§ TASK GOAL:
With the material below, print exactly the lines between the line holding "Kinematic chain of" and the line holding "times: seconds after", inclusive. Add nothing else.

§ MATERIAL PROVIDED:
↓
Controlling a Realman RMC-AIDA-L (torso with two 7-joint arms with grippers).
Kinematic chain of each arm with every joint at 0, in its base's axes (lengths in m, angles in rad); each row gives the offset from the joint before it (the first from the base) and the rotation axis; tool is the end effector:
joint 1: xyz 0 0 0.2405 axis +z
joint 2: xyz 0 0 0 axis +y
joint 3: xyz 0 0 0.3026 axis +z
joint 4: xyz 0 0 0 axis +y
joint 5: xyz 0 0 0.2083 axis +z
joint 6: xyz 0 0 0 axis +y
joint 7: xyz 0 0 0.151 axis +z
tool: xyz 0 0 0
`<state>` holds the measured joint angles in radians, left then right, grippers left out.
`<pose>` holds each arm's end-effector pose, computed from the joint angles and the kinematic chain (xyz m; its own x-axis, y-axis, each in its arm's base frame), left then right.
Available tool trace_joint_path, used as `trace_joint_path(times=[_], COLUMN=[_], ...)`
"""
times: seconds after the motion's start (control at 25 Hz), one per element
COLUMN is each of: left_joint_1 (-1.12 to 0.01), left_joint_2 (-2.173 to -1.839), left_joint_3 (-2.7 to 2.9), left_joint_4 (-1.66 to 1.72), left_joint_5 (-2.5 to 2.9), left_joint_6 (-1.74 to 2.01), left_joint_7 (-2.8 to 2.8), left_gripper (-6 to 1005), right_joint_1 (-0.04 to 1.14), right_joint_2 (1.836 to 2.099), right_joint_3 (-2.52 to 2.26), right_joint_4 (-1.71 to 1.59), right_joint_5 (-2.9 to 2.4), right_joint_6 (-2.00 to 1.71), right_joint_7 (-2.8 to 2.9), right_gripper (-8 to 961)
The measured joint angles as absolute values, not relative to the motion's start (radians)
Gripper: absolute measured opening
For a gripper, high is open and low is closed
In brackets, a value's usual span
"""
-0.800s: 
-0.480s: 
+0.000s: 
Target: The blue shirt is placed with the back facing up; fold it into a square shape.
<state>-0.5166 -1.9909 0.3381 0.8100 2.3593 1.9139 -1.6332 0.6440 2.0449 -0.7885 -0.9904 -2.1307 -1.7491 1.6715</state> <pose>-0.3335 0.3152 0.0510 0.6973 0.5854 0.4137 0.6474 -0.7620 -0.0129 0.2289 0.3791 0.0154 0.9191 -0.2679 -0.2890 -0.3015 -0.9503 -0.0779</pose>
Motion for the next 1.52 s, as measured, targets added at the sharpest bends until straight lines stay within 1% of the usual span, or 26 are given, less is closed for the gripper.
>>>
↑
§ PROBLEM SOLUTION:
Kinematic chain of each arm with every joint at 0, in its base's axes (lengths in m, angles in rad); each row gives the offset from the joint before it (the first from the base) and the rotation axis; tool is the end effector:
joint 1: xyz 0 0 0.2405 axis +z
joint 2: xyz 0 0 0 axis +y
joint 3: xyz 0 0 0.3026 axis +z
joint 4: xyz 0 0 0 axis +y
joint 5: xyz 0 0 0.2083 axis +z
joint 6: xyz 0 0 0 axis +y
joint 7: xyz 0 0 0.151 axis +z
tool: xyz 0 0 0
`<state>` holds the measured joint angles in radians, left then right, grippers left out.
`<pose>` holds each arm's end-effector pose, computed from the joint angles and the kinematic chain (xyz m; its own x-axis, y-axis, each in its arm's base frame), left then right.
Available tool trace_joint_path, used as `trace_joint_path(times=[_], COLUMN=[_], ...)`
"""
times: seconds after the motion's start (control at 25 Hz), one per element

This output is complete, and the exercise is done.